Saturday, February 7, 2015

More Health Problems

January 30th's article was called Health Problems and it wasn't one I was hoping I could sequelize. Nevertheless, this article is basically a sequel to that one. While that one was about how people with chronic health conditions deal, this one is more about my personal experience with chronic health conditions piling up long past the point of, "Alright already!" See, back when I was first diagnosed with diabetes, I thought that was the one chronic condition with which I'd have to deal because, for the vast majority of my life, I had been the kid who never got sick. With the exception a case of pneumonia that took me out of school for a week once, I never took a sick day from school as a kid. Today, I am an adult living with nine diagnosed chronic conditions. Some were always there and have just been unearthed. Others are brand new. If you're wondering what this has to do with being autistic, basically it's a lot of change and we really, really, REALLY hate change.
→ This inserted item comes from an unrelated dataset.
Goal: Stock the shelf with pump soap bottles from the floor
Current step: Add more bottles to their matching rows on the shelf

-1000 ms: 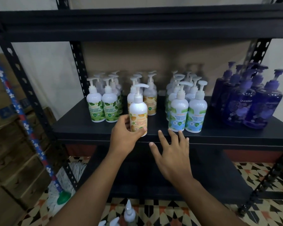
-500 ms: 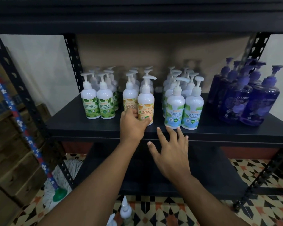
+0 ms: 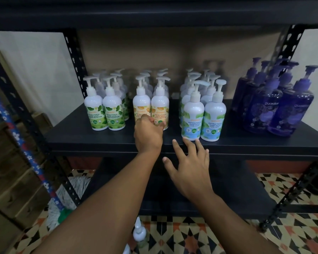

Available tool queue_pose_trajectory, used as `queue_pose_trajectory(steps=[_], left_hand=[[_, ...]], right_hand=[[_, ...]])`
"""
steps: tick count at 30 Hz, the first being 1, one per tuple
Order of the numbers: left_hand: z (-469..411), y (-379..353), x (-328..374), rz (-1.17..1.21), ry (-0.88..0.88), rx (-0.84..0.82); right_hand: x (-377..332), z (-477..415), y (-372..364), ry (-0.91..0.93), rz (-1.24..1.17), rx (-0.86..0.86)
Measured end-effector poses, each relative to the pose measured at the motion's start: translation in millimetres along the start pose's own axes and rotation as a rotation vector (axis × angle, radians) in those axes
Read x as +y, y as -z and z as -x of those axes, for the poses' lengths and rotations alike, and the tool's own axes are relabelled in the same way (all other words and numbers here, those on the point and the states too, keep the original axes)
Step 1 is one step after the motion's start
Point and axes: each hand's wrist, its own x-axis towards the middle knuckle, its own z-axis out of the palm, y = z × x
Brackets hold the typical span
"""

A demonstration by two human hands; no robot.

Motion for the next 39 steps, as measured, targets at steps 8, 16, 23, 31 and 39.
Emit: queue_pose_trajectory(steps=[8,16,23,31,39], left_hand=[[5,8,-2,-0.057,-0.078,-0.043],[46,87,-63,-0.473,-0.258,0.019],[99,164,-150,-0.358,-0.040,-0.081],[177,182,-258,-0.267,0.354,-0.230],[224,160,-290,-0.290,0.601,-0.640]], right_hand=[[-1,2,5,-0.012,-0.050,-0.030],[-27,11,0,0.079,-0.200,0.110],[-67,35,-36,0.132,-0.416,-0.233],[-67,107,-136,-0.197,-0.484,-0.554],[-17,195,-237,-0.422,-0.378,-0.748]])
Symptoms of carpal tunnel syndrome have been present in me since about 2007. Since I was always busy trying to have ambitions of some sort or another come to fruition, not to mention simply in a great deal of denial, I've been ignoring it for eight years. Well, since I've been getting everything checked out lately anyway, I figured I might as well see about the carpal tunnel syndrome too. Upon examining me, they determined that it was either arthritis or carpal tunnel syndrome, and an X-Ray was taken to rule out the former. Depending on how that comes out, I get to either have regular injections into my wrist or undergo the official carpal tunnel syndrome test. If that confirms I have it, surgery is coming. That's a pain in the ass, but I also have pain in the head. A few weeks ago, migraine headaches began happening about once a week. The pain's dull and endurable, but I'm rendered useless to myself or anyone else when they occur because I can't think.

Whereas the previous article on health problems was about how chronic conditions grind one down, I suppose this one is really about how traumatic the change of having new ones in one's life can become. Part of it is knowing that, with age, more and more health problems will come up. Beyond the stuff that everybody has to worry about when they get older, one also knows what one has to worry about in one's family history. While I've pretty much already got everything I can think of that my family tends to get while young, there is Alzheimer's, prostate cancer, gout, and osteoporosis to think about as I get older. Of these, Alzheimer's, which my great-grandfather had, scares me the most. Autism already robs me of my awareness plenty and to be robbed of cognitive ability until it actually kills me would be a cruel fate. Even with all this, I know some would say I'm relatively healthy and shouldn't whine. Well, if I whine it is because I am afraid.